■ Supplied entries:
=== Section Start ===

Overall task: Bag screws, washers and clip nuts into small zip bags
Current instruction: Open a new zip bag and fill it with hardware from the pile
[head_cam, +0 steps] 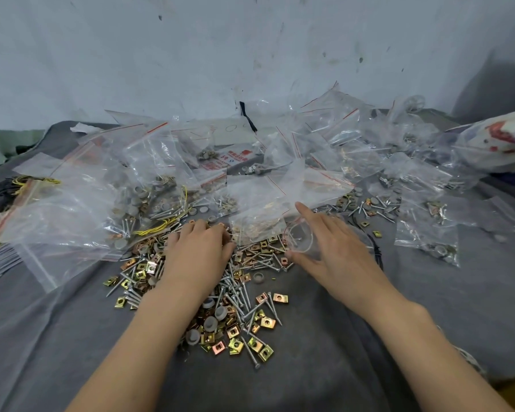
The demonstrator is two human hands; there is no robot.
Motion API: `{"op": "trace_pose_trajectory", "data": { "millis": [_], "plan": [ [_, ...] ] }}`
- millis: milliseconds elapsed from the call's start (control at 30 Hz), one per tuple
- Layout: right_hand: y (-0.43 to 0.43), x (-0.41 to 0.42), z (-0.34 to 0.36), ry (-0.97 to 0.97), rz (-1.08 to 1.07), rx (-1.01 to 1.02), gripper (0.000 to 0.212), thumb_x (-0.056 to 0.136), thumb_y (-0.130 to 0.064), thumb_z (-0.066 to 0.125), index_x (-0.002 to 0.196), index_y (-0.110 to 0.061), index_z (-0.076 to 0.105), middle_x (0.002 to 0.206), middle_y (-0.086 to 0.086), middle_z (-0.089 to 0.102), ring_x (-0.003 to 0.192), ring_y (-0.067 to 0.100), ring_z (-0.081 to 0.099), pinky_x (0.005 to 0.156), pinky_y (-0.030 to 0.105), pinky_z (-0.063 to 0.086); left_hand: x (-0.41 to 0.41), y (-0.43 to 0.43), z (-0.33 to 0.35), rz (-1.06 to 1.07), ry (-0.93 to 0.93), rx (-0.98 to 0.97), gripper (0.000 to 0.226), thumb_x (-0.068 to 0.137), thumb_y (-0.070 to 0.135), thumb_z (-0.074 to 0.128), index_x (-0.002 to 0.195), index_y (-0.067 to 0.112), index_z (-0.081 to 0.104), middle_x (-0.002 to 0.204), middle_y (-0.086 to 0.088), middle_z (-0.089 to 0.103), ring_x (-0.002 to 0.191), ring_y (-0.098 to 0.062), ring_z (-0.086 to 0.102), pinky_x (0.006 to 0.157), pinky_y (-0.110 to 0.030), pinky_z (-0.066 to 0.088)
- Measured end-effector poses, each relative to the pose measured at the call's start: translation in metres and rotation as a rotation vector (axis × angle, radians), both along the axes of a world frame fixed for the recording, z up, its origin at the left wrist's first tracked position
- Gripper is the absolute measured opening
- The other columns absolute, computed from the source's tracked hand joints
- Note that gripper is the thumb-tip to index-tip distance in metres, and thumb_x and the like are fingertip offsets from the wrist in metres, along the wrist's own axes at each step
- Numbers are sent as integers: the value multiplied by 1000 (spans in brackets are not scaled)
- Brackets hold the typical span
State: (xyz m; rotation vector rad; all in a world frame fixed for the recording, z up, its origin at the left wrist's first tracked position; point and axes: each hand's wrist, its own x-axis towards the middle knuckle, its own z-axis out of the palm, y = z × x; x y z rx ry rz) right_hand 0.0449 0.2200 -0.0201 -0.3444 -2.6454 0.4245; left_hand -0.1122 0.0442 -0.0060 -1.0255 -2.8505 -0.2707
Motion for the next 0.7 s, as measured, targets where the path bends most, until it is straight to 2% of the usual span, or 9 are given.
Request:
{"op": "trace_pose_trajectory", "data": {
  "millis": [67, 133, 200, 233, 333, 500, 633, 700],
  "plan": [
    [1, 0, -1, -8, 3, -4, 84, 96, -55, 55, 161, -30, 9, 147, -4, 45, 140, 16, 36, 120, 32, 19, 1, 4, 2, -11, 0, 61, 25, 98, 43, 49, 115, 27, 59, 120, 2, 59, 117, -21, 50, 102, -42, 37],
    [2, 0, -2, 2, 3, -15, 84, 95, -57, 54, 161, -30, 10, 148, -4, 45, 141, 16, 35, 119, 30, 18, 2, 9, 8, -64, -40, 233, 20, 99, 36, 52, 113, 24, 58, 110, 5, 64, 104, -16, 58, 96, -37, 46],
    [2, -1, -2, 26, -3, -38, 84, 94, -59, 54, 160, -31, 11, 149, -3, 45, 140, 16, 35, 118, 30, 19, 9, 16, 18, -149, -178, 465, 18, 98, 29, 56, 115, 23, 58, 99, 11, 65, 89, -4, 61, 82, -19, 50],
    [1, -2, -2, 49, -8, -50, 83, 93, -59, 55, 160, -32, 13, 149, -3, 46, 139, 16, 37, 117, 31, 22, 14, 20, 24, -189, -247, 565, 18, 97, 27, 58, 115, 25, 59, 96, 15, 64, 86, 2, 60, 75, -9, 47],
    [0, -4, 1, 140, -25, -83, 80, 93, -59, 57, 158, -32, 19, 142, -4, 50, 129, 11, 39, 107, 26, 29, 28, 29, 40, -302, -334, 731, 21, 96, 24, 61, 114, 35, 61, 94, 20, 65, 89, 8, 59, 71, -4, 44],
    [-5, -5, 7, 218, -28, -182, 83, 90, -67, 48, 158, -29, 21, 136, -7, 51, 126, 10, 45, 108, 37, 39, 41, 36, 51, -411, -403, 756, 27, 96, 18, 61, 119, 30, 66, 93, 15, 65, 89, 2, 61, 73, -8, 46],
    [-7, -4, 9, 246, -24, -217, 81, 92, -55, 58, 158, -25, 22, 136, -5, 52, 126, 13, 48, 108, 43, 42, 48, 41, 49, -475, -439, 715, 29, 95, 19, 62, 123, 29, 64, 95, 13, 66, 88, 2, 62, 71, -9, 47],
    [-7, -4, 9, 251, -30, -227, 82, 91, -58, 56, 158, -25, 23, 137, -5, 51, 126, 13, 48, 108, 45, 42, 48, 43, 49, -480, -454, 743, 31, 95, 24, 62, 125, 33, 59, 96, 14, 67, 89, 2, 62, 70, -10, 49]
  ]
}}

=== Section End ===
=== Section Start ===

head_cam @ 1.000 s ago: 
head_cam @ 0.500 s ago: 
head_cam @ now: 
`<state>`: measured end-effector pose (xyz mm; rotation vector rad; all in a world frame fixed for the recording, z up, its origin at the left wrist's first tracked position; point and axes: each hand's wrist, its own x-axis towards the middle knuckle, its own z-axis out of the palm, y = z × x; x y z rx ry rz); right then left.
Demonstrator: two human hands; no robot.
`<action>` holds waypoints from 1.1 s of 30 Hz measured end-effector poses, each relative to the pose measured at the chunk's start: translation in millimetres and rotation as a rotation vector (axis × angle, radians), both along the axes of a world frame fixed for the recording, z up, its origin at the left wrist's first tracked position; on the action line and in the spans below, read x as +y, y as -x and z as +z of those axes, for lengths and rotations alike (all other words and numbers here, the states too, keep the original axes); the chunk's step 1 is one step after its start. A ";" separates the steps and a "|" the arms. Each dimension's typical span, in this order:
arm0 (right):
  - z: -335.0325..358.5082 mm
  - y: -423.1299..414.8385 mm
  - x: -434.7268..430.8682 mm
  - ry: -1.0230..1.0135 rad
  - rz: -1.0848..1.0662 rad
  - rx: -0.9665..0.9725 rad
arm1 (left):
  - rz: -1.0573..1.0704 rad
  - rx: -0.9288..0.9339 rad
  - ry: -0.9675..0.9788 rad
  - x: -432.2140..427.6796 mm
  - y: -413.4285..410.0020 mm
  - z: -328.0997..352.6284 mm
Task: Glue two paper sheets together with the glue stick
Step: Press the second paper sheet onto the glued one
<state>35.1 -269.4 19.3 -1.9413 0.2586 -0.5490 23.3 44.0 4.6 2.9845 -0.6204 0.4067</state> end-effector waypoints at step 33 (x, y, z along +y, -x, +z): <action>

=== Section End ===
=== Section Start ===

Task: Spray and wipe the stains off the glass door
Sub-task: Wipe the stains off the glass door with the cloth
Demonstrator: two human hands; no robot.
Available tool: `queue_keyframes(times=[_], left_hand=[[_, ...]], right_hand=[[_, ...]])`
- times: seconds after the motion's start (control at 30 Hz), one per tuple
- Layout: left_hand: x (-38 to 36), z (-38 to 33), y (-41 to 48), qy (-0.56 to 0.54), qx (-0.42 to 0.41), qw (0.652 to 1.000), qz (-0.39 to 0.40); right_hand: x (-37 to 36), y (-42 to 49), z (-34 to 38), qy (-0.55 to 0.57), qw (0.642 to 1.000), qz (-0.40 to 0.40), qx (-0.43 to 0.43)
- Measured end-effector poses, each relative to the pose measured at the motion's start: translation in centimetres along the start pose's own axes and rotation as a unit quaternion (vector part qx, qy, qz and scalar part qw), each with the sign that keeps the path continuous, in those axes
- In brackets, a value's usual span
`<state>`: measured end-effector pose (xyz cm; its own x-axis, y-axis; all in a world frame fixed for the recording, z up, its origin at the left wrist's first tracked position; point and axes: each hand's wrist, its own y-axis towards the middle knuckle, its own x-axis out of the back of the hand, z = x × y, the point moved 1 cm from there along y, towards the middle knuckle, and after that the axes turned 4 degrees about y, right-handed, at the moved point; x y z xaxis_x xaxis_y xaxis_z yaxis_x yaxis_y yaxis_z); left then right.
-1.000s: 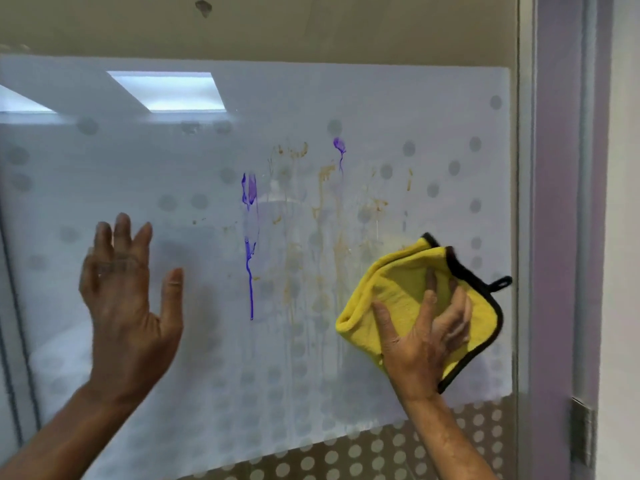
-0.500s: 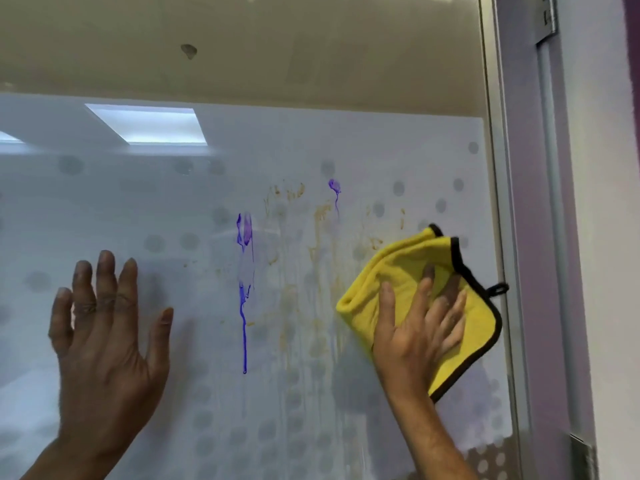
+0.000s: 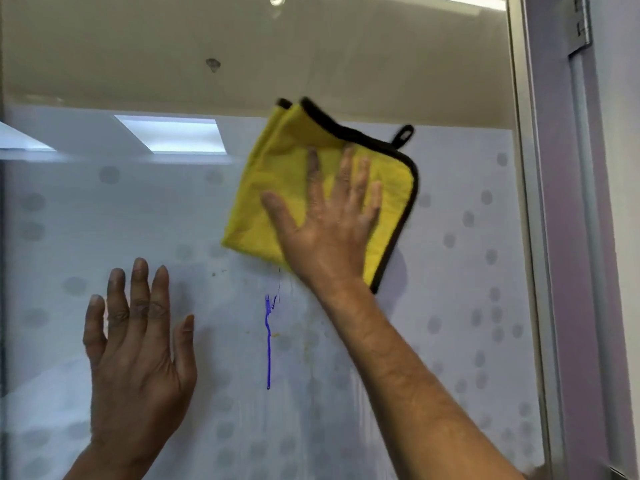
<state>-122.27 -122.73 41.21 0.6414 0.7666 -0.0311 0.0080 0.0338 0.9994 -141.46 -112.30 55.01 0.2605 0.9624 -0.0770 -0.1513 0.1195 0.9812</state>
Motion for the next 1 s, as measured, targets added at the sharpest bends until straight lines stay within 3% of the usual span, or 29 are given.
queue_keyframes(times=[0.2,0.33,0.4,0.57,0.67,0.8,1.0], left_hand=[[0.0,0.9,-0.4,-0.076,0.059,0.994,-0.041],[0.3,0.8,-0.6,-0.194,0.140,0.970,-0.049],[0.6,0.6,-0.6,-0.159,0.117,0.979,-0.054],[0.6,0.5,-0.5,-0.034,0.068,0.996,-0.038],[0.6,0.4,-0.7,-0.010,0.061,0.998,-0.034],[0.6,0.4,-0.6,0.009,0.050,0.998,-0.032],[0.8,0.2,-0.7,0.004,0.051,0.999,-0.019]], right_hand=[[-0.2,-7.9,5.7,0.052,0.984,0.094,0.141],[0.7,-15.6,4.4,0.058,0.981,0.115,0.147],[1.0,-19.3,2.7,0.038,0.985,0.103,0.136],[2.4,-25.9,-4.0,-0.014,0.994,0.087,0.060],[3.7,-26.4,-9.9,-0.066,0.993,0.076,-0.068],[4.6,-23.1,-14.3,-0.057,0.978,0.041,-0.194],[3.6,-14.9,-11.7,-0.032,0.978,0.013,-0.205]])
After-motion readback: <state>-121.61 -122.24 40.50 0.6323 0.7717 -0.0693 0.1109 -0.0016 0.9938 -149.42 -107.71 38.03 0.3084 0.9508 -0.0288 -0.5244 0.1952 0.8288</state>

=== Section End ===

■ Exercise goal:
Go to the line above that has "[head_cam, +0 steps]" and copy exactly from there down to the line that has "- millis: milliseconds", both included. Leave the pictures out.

■ Written response:
[head_cam, +0 steps] 
The demonstrator is two human hands; there is no robot.
Motion API: `{"op": "trace_pose_trajectory", "data": { "millis": [_], "plan": [ [_, ...] ] }}`
- millis: milliseconds elapsed from the call's start (control at 30 Hz), one per tuple

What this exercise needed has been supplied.